Świat ocenia: Gran Turismo 5 - zawiedzione nadzieje?

Embargo zostało zdjęte, w związku z czym światło dzienne ujrzały gorące jeszcze recenzje debiutującego dziś Gran Turismo 5 - najnowszego dzieła Kazunoriego Yamauchi i teamu Polyphony Digital. Czy produkcja, na którą czekaliśmy tyle lat, do tego kilkukrotnie opóźniana, spełniła niesamowicie wygórowane oczekiwania?

Niestety, pierwsze oceny wskazuja dosyć jednoznacznie, że GT5 to "tylko" gra bardzo dobra.

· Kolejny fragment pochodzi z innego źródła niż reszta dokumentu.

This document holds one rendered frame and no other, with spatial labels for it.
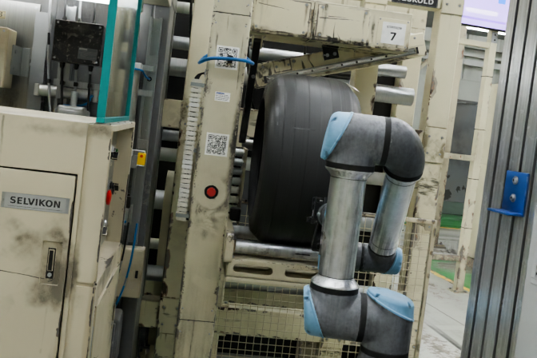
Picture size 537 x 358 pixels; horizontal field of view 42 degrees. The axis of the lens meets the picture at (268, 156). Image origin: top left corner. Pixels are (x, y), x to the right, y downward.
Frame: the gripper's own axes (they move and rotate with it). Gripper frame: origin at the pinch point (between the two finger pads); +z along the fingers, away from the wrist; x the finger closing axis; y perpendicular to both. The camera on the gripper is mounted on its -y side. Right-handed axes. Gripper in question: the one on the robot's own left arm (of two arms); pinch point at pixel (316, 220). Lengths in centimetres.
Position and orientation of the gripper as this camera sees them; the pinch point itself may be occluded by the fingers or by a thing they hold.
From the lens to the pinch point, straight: 221.4
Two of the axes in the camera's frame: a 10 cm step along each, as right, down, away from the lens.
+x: -9.9, -1.1, -1.0
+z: -1.1, 0.6, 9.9
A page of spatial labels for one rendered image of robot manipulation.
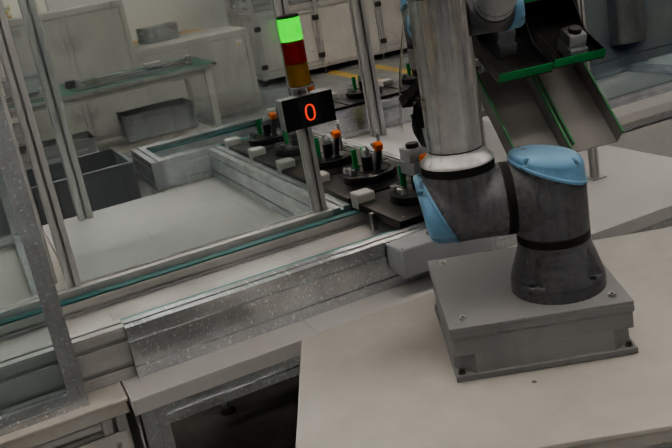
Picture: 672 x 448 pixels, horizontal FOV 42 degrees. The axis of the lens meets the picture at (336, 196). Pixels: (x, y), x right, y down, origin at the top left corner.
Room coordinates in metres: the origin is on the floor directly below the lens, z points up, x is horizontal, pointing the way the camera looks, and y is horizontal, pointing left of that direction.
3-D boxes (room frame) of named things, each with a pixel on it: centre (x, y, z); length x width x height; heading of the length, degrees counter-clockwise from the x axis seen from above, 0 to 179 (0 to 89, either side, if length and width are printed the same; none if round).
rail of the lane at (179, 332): (1.64, 0.01, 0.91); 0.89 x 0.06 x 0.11; 112
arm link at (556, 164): (1.31, -0.33, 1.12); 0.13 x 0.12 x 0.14; 86
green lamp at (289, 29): (1.92, 0.03, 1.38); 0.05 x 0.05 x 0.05
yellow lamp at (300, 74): (1.92, 0.03, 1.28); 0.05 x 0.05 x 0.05
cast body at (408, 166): (1.89, -0.18, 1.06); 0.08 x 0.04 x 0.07; 23
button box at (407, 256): (1.65, -0.19, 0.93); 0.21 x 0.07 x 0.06; 112
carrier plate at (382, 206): (1.88, -0.19, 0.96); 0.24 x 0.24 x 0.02; 22
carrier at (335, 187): (2.12, -0.09, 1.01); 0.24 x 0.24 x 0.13; 22
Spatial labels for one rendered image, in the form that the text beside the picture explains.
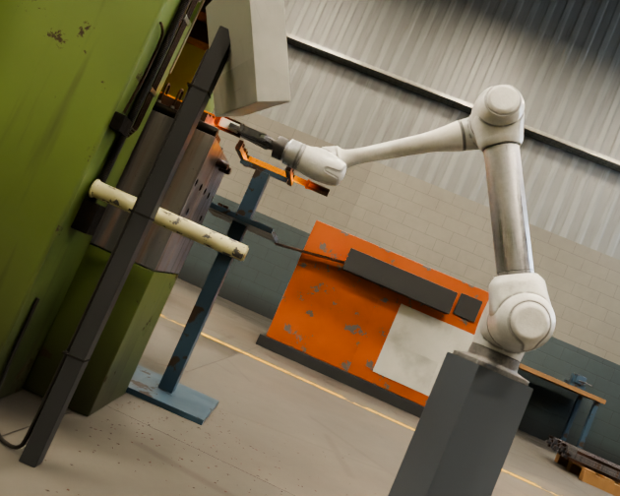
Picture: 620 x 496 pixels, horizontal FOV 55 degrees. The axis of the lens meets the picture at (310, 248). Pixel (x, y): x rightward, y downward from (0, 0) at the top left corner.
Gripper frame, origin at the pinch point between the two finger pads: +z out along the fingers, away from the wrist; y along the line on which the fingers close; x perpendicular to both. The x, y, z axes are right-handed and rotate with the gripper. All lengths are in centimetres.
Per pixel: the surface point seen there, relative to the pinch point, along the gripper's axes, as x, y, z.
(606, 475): -85, 392, -397
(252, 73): -2, -70, -15
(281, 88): -2, -69, -21
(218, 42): 4, -60, -2
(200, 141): -11.3, -15.9, 2.9
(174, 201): -31.2, -15.9, 2.2
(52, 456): -100, -50, -5
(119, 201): -38, -39, 10
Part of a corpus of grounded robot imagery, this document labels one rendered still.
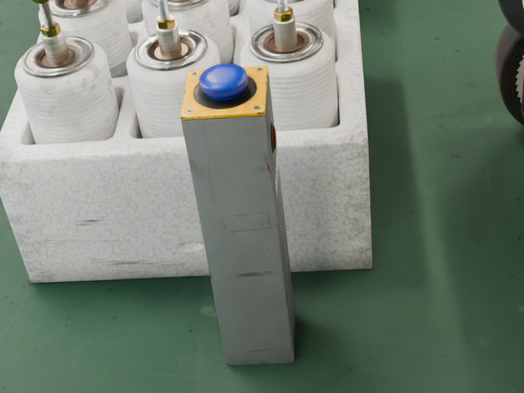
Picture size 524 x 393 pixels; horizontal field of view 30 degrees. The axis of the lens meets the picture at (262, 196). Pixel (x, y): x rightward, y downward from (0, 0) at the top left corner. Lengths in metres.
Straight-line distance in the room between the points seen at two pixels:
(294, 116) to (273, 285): 0.18
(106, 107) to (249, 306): 0.26
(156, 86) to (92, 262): 0.23
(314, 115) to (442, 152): 0.29
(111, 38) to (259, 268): 0.35
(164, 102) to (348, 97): 0.19
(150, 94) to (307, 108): 0.16
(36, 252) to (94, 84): 0.21
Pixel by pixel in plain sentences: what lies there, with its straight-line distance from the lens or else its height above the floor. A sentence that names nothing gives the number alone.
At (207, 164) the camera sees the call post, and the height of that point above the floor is 0.26.
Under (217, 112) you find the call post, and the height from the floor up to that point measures 0.31.
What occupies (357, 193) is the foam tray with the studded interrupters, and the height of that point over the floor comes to 0.11.
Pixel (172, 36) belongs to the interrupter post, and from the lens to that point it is 0.99.
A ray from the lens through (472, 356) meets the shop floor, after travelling 1.01.
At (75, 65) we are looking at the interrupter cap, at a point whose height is 0.25.
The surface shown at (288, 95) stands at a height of 0.22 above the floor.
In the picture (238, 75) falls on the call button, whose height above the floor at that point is 0.33.
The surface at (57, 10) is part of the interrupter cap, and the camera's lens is 1.13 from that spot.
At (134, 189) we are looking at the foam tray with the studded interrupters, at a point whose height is 0.13.
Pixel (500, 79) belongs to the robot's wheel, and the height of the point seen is 0.10.
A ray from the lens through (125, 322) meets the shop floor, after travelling 1.08.
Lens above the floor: 0.77
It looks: 40 degrees down
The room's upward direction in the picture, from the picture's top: 7 degrees counter-clockwise
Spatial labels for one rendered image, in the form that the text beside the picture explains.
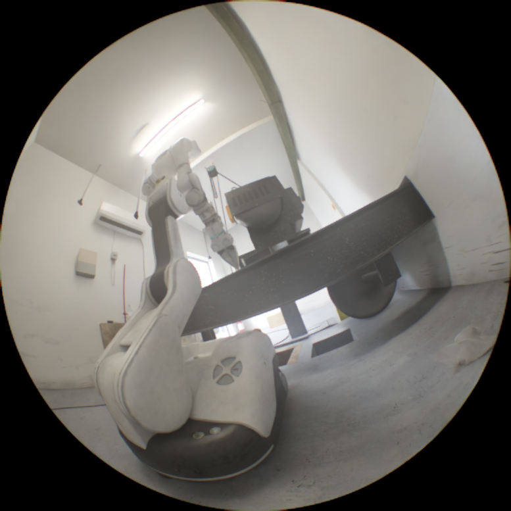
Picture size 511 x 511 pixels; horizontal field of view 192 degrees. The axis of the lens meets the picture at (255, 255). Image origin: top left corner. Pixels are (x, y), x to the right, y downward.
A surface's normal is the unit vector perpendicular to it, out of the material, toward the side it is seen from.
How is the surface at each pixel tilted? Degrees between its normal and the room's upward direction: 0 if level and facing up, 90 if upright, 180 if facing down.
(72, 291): 90
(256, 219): 90
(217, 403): 38
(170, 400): 90
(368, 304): 90
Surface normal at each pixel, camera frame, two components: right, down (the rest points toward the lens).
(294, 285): -0.38, -0.22
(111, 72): 0.34, 0.87
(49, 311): 0.86, -0.44
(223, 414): -0.42, -0.86
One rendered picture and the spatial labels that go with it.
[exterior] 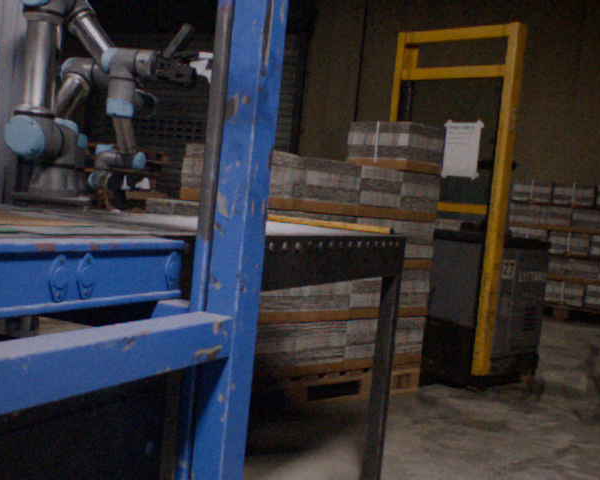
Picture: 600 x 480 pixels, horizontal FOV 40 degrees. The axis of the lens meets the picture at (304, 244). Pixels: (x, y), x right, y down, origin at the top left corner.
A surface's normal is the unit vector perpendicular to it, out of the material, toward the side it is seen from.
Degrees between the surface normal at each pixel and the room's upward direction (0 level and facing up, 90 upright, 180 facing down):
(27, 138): 98
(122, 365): 90
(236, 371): 90
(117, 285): 90
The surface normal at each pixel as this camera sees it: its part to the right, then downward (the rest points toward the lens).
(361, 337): 0.71, 0.10
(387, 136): -0.70, -0.03
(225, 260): -0.41, 0.00
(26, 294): 0.90, 0.11
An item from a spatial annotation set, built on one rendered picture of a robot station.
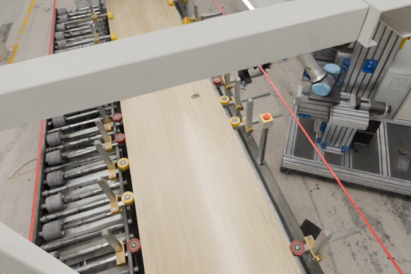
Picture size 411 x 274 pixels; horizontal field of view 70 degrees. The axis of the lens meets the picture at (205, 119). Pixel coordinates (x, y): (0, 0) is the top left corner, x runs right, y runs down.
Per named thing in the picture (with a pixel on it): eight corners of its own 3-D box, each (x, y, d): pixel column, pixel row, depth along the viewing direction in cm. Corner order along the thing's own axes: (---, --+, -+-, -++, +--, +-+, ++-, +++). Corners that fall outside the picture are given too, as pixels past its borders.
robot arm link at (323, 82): (339, 83, 205) (298, 18, 190) (331, 96, 197) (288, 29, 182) (323, 87, 215) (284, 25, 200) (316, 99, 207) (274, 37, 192)
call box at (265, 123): (268, 119, 195) (269, 112, 189) (272, 127, 190) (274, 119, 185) (258, 122, 194) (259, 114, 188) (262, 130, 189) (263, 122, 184)
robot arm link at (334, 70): (339, 78, 217) (344, 63, 206) (333, 89, 210) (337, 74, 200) (323, 73, 222) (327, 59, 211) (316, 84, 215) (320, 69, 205)
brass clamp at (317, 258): (311, 237, 176) (312, 234, 172) (323, 260, 167) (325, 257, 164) (301, 240, 175) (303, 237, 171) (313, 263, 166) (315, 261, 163)
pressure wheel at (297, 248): (298, 263, 168) (301, 257, 159) (285, 255, 171) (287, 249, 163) (303, 251, 172) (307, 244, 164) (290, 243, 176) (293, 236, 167)
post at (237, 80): (238, 117, 263) (239, 76, 227) (240, 120, 261) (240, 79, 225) (234, 118, 263) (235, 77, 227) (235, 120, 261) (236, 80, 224)
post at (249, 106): (249, 137, 247) (251, 97, 211) (250, 140, 245) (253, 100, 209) (244, 139, 247) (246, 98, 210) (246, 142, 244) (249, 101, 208)
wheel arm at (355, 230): (355, 227, 178) (358, 225, 174) (359, 233, 175) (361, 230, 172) (290, 251, 172) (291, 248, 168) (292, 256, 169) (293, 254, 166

Wszyscy oczekiwaliśmy istnego fajerwerku, który zdetronizuje wszystko, co ukazało się do tej pory na rynku. Gra nie ustrzegła się jednak błędów - na nic zdały się zatem zapewnienia Yamauchiego, że jego ekipa dopracuje GT5 w każdym calu. Jeden z najpoważniejszych zarzutów dotyczy trybu wieloosobowego, który w chwili obecnej, ze względu na skopaną klasyfikację samochodów i brak jakichkolwiek zachęt do grania po Sieci (pieniążków, punktów doświadczeniach i innych). Na szczęście jest to jednak element, który można rozbudować aktualizacjach i patchami, na co szczerze liczą recenzenci (Eurogamer).

Gran Turismo 5 zostało interesująco podsumowane przez redakcję IGN. Według niej Polyphony Digital przyłożyło tak ogromną uwagę do dopracowania szczegółów, że aż zapomniało o umieszczeniu gry w jakichś konkretnych ramach. Otrzymaliśmy w ten sposób pozycję, która zachwyci fanów motoryzacji, posiada świetny gameplay i imponującą oprawę audiowizualną, lecz pod kątem prezentacji zwyczajnie nie domaga. Niestety, na kolejne opóźnienie premiery Sony nie mogło już sobie pozwolić.